Mr. Kwarteng praised the decision on Sunday. “Russia’s unprovoked invasion of Ukraine must be a wake up call for British businesses with commercial interests in Putin’s Russia,” he said on Twitter.
It was not clear how BP would accomplish its exit from Rosneft. A BP spokesman said the company would begin to dispose of its stake, valued by BP at $14 billion at the end of last year, but did not yet know how it would accomplish that. Rosneft shares have plummeted in recent days, and the only buyers might be Russian state entities.
BP also said that both its chief executive, Bernard Looney, and his predecessor, Bob Dudley, would resign their seats on the Rosneft board.
The opportunity to buy a substantial slice of one of the world’s largest oil producers might also appeal to other state-owned companies like those from China willing to bargain-shop in Russia.
BP, in exiting Rosneft, might draw protests from investors over the resulting loss of dividends from the Russian stake as well as market value. On the other hand, some analysts welcomed BP’s move.
“While we’re surprised it happened so quickly, equity investors will now benefit from removal of Russian news flow volatility and much stronger” environmental credentials at BP, said Oswald Clint, an analyst at Bernstein, a research firm.
The board resignations will lead to accounting changes at BP. The company will no longer book its share of Rosneft’s profits ($2.7 billion last year) and reserves (about 55 percent of BP’s holdings) as well as production (about one-third).

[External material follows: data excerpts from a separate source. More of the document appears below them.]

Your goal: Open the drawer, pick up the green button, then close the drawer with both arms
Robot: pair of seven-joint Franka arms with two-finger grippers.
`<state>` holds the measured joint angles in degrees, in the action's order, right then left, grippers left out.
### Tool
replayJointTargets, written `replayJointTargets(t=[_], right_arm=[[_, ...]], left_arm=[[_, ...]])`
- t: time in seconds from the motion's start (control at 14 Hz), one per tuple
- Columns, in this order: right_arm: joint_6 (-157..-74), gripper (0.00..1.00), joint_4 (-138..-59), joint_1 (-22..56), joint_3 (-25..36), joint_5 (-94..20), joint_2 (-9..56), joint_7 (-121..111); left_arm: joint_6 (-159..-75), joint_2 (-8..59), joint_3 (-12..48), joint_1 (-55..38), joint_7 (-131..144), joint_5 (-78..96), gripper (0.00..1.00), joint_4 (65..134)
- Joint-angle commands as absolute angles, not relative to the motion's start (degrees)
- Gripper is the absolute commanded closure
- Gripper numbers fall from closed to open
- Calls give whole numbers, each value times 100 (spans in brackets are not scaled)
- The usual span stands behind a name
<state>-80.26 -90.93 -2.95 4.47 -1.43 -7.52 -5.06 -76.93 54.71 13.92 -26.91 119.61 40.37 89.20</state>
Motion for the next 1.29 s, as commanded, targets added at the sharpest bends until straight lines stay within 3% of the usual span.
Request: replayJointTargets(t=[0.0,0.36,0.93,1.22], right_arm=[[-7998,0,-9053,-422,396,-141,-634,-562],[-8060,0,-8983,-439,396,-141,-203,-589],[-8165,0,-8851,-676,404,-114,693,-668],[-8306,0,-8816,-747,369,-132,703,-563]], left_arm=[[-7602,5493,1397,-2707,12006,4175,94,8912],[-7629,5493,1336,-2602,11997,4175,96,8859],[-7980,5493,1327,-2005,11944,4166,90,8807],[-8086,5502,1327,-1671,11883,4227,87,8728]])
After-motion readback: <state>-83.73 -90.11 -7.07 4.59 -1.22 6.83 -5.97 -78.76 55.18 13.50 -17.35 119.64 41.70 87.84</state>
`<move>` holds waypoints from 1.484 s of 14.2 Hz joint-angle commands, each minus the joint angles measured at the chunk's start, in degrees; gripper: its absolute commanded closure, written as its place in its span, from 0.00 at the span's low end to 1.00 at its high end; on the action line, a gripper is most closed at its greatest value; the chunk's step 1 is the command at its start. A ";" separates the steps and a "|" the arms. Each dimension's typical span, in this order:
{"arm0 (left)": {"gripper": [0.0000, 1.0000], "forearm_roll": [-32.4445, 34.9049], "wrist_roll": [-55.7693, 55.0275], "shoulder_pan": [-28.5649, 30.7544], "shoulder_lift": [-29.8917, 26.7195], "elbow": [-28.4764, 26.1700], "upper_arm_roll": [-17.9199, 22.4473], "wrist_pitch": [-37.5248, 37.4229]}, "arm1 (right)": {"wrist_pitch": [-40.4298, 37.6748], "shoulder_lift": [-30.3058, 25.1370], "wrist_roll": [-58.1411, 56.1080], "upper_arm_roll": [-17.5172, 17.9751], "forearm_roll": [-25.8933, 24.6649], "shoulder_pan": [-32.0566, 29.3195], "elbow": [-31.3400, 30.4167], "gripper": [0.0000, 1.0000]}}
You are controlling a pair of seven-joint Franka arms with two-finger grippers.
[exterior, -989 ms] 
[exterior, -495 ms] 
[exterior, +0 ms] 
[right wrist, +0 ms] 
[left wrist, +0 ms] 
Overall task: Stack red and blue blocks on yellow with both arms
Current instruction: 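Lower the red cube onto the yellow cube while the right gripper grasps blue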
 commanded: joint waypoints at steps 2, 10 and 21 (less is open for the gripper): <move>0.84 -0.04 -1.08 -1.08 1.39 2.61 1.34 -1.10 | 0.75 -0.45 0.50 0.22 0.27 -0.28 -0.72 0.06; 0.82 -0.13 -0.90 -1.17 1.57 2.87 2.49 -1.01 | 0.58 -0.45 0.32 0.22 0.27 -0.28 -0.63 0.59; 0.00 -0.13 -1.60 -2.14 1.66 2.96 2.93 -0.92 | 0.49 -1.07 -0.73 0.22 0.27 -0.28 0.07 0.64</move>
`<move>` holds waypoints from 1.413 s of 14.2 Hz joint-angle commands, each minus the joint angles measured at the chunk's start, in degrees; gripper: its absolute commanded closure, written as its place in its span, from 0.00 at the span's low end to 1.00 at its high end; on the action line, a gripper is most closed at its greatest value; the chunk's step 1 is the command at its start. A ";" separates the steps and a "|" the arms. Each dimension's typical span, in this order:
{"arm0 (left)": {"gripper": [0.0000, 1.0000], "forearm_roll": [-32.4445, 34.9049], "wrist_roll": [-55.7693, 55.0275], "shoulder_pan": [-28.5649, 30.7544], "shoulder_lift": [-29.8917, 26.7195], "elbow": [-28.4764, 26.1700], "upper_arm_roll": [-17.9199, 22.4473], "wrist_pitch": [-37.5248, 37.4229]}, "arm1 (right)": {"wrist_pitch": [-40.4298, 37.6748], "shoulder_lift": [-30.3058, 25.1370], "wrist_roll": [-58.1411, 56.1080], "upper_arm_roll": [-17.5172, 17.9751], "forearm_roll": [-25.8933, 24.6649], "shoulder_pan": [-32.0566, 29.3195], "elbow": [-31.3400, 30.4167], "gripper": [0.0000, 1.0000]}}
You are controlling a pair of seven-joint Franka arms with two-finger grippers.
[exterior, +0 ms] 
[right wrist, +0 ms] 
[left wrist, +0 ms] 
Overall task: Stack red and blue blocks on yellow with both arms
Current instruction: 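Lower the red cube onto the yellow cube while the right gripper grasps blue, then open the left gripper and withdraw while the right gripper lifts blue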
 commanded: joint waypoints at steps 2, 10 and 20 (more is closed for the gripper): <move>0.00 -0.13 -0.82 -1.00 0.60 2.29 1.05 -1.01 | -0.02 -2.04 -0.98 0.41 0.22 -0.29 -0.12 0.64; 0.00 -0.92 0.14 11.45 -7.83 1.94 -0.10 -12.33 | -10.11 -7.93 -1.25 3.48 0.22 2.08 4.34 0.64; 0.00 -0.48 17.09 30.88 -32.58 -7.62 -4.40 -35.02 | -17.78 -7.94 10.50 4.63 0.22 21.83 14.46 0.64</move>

BP received $600 million in dividends from Rosneft last year, and would have been expected to receive more this year because of higher oil prices.
BP also said it would write off at least $11 billion in the first quarter of 2022, but potentially much more, related to the Rosneft holding.
While BP is the Western oil company with the most to lose in Russia, it will remain a relatively large player that under Mr. Looney has been aggressively investing in offshore wind and other clean energy businesses, although these remain small compared with oil and gas at the company.
Moving away from Rosneft fits with this new tack. Biraj Borkhataria, an analyst at RBC Capital Markets, said “the Rosneft stake is out of sync with BP’s longer-term strategic direction,” even though “walking away at this time is obviously not ideal from a shareholder value perspective.”
BP’s exit from Rosneft, once accomplished, will draw at least a temporary line on BP’s long experiment with Russia, which began early this century with the company investing $8 billion in a joint venture called TNK-BP with a group of Russian oligarchs headed by Mikhail Fridman.
After a decade of stormy relations among the partners, BP sold its share in the joint venture to Rosneft in 2013 for $12.5 billion in cash plus the 19.75 percent stake Rosneft.
Other large Western oil companies may also feel a chill over continued operating in Russia. TotalEnergies, the French giant, has a stake in Novatek, a Russian gas producer, and a share in a large liquefied natural gas facility in the Russian Arctic. Shell has a modest shareholding in an L.N.G. facility on Sakhalin Island in the Russian Far East, where Exxon Mobil has been producing oil for a quarter of a century in a joint venture with Rosneft.
Analysts say that Russian operations have already lost relative importance in the portfolios of the Western oil industry. Russia may have vast troves of oil and gas, but the appetite for investing there has been curbed by the combination of climate change concerns and sanctions imposed on the Russian industry over Mr. Putin’s annexation of Crimea in 2014.
Surging oil and gas prices and resulting higher profits may also help paper over whatever earnings hit the companies take in Russia this year, analysts say.